**DIRECTIONS FOR THIS TASK:**
From the line containing "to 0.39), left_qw" through the last line of the entries, set down every line exactly and add nothing.

**PROVIDED INFORMATION:**
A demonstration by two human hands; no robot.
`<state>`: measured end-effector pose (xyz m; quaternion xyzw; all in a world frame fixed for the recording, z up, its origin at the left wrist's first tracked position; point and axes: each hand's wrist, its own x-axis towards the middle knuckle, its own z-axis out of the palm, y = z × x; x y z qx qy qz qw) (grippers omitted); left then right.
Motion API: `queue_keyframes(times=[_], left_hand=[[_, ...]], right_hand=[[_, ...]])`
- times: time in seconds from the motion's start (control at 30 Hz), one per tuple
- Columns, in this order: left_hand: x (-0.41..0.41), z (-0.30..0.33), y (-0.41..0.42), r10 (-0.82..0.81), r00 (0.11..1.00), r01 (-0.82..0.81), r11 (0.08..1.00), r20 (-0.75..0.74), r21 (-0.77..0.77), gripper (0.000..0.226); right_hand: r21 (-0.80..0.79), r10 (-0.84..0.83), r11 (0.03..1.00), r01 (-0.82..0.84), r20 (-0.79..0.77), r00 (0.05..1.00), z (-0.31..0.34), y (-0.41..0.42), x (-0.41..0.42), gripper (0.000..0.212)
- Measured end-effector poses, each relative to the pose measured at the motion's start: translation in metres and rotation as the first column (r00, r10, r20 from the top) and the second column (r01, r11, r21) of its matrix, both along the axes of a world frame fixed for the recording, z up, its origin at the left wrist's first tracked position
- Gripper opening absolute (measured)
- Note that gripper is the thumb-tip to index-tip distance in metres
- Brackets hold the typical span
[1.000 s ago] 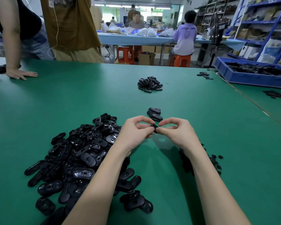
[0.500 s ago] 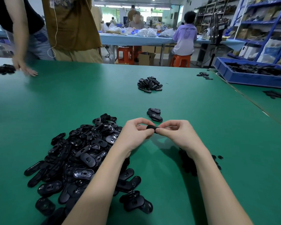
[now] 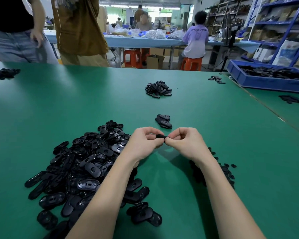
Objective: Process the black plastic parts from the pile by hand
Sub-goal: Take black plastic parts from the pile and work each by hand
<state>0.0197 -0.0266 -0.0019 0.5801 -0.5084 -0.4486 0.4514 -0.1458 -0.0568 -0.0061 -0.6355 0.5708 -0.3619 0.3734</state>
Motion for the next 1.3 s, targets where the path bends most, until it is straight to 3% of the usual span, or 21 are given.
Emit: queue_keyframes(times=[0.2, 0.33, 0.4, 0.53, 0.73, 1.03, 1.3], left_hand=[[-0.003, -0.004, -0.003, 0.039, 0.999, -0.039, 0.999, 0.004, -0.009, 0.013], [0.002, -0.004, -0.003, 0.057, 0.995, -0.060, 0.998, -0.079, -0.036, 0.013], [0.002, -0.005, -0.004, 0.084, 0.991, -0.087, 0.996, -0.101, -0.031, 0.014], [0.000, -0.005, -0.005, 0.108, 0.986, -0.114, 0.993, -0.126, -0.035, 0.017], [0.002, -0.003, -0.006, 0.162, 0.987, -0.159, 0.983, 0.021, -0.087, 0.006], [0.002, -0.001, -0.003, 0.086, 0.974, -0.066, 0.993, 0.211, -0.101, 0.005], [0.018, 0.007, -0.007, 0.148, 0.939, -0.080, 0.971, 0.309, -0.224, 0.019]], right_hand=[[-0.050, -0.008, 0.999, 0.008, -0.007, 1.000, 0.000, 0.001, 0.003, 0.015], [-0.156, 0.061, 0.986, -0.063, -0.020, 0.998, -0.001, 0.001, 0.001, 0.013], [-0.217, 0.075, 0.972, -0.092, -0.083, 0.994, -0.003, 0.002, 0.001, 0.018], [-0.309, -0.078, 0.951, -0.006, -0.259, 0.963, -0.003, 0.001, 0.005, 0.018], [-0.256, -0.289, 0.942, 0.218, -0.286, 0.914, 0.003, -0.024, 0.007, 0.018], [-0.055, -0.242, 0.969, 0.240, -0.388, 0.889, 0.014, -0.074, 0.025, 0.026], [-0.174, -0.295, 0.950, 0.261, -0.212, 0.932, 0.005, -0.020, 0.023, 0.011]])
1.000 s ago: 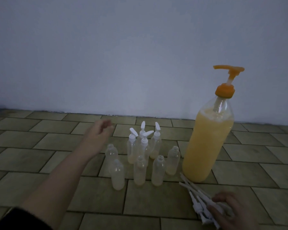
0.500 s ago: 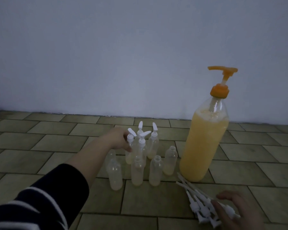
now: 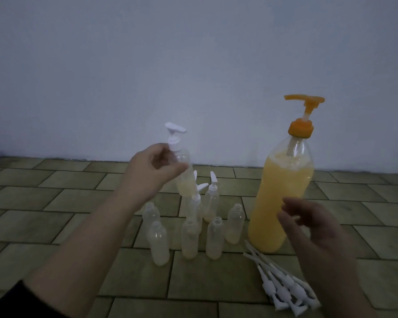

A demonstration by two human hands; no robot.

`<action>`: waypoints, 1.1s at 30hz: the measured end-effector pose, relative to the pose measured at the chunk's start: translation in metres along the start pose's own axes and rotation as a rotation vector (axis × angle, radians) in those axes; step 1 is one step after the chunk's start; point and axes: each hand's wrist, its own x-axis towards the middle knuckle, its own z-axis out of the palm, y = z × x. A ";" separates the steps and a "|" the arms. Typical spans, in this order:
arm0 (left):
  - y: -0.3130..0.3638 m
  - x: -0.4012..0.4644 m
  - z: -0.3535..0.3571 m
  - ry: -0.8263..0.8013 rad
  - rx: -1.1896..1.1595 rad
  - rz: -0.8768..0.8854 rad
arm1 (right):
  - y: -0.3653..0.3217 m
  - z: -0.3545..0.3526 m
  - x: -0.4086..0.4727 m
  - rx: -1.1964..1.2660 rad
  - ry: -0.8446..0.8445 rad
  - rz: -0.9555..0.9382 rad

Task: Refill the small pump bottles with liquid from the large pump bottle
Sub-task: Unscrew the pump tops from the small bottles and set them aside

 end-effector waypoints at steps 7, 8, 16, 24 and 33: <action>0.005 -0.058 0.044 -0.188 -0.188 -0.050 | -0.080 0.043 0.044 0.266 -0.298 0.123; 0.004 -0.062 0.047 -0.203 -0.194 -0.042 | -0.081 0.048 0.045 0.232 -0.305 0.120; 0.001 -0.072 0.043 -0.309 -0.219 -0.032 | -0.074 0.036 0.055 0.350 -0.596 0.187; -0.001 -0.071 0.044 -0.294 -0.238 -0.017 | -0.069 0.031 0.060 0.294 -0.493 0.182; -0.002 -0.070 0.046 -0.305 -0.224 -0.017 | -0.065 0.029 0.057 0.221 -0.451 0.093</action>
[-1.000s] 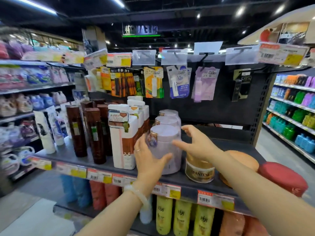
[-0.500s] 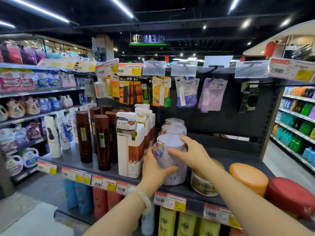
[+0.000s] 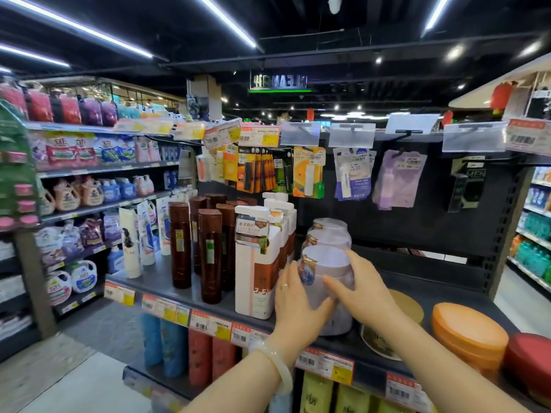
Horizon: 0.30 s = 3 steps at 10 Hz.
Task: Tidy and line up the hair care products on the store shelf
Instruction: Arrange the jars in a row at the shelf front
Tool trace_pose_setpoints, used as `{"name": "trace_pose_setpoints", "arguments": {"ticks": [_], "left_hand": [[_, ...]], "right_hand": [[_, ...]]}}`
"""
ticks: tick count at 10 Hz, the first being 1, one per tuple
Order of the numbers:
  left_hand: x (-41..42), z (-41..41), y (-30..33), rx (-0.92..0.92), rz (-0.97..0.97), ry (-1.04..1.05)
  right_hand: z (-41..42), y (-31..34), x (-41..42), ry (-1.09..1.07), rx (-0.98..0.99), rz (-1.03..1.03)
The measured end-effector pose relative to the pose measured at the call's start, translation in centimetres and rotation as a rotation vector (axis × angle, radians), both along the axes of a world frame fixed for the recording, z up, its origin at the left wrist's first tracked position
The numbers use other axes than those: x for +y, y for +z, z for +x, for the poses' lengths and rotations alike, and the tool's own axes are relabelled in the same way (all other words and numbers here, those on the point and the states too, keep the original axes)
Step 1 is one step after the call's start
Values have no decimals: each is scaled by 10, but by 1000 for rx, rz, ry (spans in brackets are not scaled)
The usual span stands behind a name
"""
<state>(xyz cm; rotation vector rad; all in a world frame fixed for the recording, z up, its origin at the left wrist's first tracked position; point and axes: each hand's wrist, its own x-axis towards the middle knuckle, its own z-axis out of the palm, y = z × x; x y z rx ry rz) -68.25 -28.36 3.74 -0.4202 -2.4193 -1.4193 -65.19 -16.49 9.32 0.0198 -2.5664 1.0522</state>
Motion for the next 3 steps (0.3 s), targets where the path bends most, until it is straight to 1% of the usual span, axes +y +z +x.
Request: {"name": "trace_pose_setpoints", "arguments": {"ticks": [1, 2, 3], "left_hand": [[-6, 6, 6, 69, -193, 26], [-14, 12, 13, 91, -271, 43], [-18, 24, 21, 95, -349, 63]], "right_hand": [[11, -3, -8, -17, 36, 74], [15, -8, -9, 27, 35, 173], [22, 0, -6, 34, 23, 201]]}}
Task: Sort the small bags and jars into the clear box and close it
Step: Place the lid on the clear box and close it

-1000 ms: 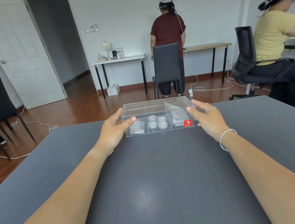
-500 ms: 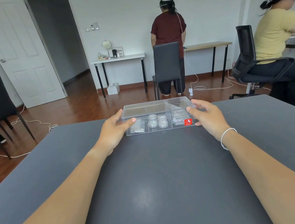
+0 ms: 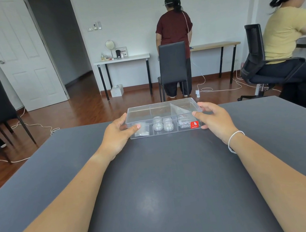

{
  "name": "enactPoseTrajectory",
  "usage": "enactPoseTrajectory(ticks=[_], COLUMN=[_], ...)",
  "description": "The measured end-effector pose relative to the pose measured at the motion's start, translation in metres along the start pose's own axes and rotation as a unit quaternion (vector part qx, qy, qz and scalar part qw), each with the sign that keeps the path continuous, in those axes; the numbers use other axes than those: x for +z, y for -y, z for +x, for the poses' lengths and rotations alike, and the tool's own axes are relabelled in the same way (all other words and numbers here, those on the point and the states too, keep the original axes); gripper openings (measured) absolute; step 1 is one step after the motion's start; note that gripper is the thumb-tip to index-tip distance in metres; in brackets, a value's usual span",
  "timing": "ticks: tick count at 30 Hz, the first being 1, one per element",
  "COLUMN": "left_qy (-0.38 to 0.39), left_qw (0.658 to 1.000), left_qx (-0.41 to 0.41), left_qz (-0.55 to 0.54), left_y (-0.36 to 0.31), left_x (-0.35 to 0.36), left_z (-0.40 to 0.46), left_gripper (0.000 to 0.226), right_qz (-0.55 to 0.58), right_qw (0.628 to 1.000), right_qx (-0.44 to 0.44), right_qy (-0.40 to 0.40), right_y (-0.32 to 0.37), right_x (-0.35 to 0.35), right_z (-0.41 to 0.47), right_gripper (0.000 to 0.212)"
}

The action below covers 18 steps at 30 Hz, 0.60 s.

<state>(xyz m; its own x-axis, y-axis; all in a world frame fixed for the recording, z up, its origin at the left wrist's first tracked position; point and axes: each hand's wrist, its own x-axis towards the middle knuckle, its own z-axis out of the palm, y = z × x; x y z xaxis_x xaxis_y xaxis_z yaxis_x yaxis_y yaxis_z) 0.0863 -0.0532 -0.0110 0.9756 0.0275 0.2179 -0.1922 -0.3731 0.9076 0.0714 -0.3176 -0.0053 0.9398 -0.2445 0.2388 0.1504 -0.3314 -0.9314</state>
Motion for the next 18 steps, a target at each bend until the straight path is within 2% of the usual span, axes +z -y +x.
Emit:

**OUTPUT BELOW:**
  "COLUMN": "left_qy (-0.38 to 0.39), left_qw (0.658 to 1.000), left_qx (-0.41 to 0.41), left_qz (-0.55 to 0.54), left_y (-0.36 to 0.31), left_x (-0.35 to 0.36), left_z (-0.40 to 0.46), left_gripper (0.000 to 0.226), right_qz (-0.55 to 0.58), right_qw (0.628 to 1.000), right_qx (-0.44 to 0.44), right_qy (-0.40 to 0.40), right_y (-0.32 to 0.37), right_x (-0.35 to 0.35), right_z (-0.41 to 0.47), right_gripper (0.000 to 0.212)"
}

The action below covers 18 steps at 30 Hz, 0.60 s.

<state>(xyz m; its own x-axis, y-axis; all in a world frame fixed for the recording, z up, its origin at the left wrist's first tracked position; point and axes: each hand's wrist, its own x-axis towards the middle knuckle, its own z-axis out of the palm, y = z × x; x y z xaxis_x xaxis_y xaxis_z yaxis_x yaxis_y yaxis_z) 0.0863 -0.0532 -0.0110 0.9756 0.0275 0.2179 -0.1922 -0.3731 0.9076 0.0714 -0.3176 -0.0053 0.9398 -0.2445 0.2388 0.1504 -0.3314 -0.9314</state>
Motion for the next 18 steps, a target at each bend until the straight path is within 2% of the usual span, axes +z -y +x.
Emit:

Nothing else belongs in this output.